:: What to work on ::
Reproduce all the entries exactly.

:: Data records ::
_ _ _ _ _

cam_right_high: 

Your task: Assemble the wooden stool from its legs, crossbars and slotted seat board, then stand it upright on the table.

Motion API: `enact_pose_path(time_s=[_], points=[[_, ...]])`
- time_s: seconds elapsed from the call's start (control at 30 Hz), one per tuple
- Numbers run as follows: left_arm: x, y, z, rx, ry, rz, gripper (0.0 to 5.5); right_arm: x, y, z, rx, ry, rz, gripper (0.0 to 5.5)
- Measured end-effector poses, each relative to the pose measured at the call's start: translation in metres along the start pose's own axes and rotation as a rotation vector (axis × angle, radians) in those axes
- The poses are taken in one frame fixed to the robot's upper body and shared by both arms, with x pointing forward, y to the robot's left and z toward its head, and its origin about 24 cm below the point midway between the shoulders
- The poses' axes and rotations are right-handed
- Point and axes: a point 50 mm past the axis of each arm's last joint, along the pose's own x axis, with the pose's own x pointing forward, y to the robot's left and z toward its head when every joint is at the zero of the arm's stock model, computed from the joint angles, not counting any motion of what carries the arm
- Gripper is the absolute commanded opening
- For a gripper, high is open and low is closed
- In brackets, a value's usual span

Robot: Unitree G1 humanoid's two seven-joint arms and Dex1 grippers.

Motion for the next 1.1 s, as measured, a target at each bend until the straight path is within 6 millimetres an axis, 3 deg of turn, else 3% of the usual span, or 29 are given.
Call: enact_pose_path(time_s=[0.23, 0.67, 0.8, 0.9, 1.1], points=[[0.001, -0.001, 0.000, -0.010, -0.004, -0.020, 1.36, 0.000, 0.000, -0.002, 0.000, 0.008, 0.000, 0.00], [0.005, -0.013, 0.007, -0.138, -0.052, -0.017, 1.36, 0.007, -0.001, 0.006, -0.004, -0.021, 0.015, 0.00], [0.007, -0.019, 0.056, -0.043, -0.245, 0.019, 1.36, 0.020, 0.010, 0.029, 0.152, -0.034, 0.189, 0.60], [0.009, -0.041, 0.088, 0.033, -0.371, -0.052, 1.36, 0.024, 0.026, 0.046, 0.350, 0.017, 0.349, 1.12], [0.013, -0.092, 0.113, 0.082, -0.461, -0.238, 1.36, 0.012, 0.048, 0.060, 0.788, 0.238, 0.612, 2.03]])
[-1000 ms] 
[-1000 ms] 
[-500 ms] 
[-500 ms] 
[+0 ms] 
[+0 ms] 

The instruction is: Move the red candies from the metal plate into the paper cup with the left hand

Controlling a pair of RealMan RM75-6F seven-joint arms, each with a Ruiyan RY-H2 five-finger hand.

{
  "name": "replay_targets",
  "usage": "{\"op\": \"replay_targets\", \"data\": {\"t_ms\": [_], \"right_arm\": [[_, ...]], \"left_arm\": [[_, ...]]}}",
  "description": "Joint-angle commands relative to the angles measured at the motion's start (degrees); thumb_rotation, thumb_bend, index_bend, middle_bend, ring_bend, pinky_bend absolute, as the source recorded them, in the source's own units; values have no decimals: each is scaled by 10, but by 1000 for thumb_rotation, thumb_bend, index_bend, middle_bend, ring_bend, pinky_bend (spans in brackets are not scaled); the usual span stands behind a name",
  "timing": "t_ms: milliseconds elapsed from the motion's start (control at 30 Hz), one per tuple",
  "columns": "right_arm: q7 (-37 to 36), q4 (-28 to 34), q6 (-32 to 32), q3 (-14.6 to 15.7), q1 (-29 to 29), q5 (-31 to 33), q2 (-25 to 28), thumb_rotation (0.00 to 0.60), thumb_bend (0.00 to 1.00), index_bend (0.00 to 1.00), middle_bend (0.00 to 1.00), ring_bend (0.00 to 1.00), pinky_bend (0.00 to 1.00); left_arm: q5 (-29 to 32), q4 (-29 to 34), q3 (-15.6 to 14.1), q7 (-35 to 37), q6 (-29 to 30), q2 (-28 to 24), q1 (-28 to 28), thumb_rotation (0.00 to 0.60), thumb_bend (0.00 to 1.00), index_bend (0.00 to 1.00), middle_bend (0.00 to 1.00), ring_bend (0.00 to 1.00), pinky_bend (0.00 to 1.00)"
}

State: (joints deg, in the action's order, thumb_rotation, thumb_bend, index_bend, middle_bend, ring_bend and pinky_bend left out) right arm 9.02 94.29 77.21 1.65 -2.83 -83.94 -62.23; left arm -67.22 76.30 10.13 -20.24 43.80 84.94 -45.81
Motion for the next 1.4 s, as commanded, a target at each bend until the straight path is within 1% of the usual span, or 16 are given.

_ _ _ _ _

:: Response area ::
cam_right_high: 

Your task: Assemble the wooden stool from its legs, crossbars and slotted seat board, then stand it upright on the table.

Motion API: `enact_pose_path(time_s=[_], points=[[_, ...]])`
- time_s: seconds elapsed from the call's start (control at 30 Hz), one per tuple
- Numbers run as follows: left_arm: x, y, z, rx, ry, rz, gripper (0.0 to 5.5); right_arm: x, y, z, rx, ry, rz, gripper (0.0 to 5.5)
- Measured end-effector poses, each relative to the pose measured at the call's start: translation in metres along the start pose's own axes and rotation as a rotation vector (axis × angle, radians) in those axes
- The poses are taken in one frame fixed to the robot's upper body and shared by both arms, with x pointing forward, y to the robot's left and z toward its head, and its origin about 24 cm below the point midway between the shoulders
- The poses' axes and rotations are right-handed
- Point and axes: a point 50 mm past the axis of each arm's last joint, along the pose's own x axis, with the pose's own x pointing forward, y to the robot's left and z toward its head when every joint is at the zero of the arm's stock model, computed from the joint angles, not counting any motion of what carries the arm
- Gripper is the absolute commanded opening
- For a gripper, high is open and low is closed
- In brackets, a value's usual span

Robot: Unitree G1 humanoid's two seven-joint arms and Dex1 grippers.

Motion for the next 1.1 s, as measured, a target at each bend until the straight path is within 6 millimetres an axis, 3 deg of turn, else 3% of the usual span, or 29 are given.
Call: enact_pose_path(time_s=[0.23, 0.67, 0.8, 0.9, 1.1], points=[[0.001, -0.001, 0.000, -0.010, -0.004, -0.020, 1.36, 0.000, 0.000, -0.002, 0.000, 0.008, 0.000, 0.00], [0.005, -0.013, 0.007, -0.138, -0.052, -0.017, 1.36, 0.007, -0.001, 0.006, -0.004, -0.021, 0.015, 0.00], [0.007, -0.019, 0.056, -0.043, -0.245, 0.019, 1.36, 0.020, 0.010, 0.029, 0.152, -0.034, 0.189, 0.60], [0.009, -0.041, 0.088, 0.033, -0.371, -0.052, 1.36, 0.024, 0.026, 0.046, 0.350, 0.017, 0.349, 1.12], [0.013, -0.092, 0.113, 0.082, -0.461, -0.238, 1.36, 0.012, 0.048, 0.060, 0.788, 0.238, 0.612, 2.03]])
[-1000 ms] 
[-1000 ms] 
[-500 ms] 
[-500 ms] 
[+0 ms] 
[+0 ms] 

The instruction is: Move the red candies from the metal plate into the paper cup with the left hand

Controlling a pair of RealMan RM75-6F seven-joint arms, each with a Ruiyan RY-H2 five-finger hand.

{
  "name": "replay_targets",
  "usage": "{\"op\": \"replay_targets\", \"data\": {\"t_ms\": [_], \"right_arm\": [[_, ...]], \"left_arm\": [[_, ...]]}}",
  "description": "Joint-angle commands relative to the angles measured at the motion's start (degrees); thumb_rotation, thumb_bend, index_bend, middle_bend, ring_bend, pinky_bend absolute, as the source recorded them, in the source's own units; values have no decimals: each is scaled by 10, but by 1000 for thumb_rotation, thumb_bend, index_bend, middle_bend, ring_bend, pinky_bend (spans in brackets are not scaled); the usual span stands behind a name",
  "timing": "t_ms: milliseconds elapsed from the motion's start (control at 30 Hz), one per tuple",
  "columns": "right_arm: q7 (-37 to 36), q4 (-28 to 34), q6 (-32 to 32), q3 (-14.6 to 15.7), q1 (-29 to 29), q5 (-31 to 33), q2 (-25 to 28), thumb_rotation (0.00 to 0.60), thumb_bend (0.00 to 1.00), index_bend (0.00 to 1.00), middle_bend (0.00 to 1.00), ring_bend (0.00 to 1.00), pinky_bend (0.00 to 1.00); left_arm: q5 (-29 to 32), q4 (-29 to 34), q3 (-15.6 to 14.1), q7 (-35 to 37), q6 (-29 to 30), q2 (-28 to 24), q1 (-28 to 28), thumb_rotation (0.00 to 0.60), thumb_bend (0.00 to 1.00), index_bend (0.00 to 1.00), middle_bend (0.00 to 1.00), ring_bend (0.00 to 1.00), pinky_bend (0.00 to 1.00)"
}

State: (joints deg, in the action's order, thumb_rotation, thumb_bend, index_bend, middle_bend, ring_bend and pinky_bend left out) right arm 9.02 94.29 77.21 1.65 -2.83 -83.94 -62.23; left arm -67.22 76.30 10.13 -20.24 43.80 84.94 -45.81
Motion for the next 1.4 s, as commanded, a target at each bend until the straight path is within 1% of the usual span, or 16 are given.

No more output will be produced.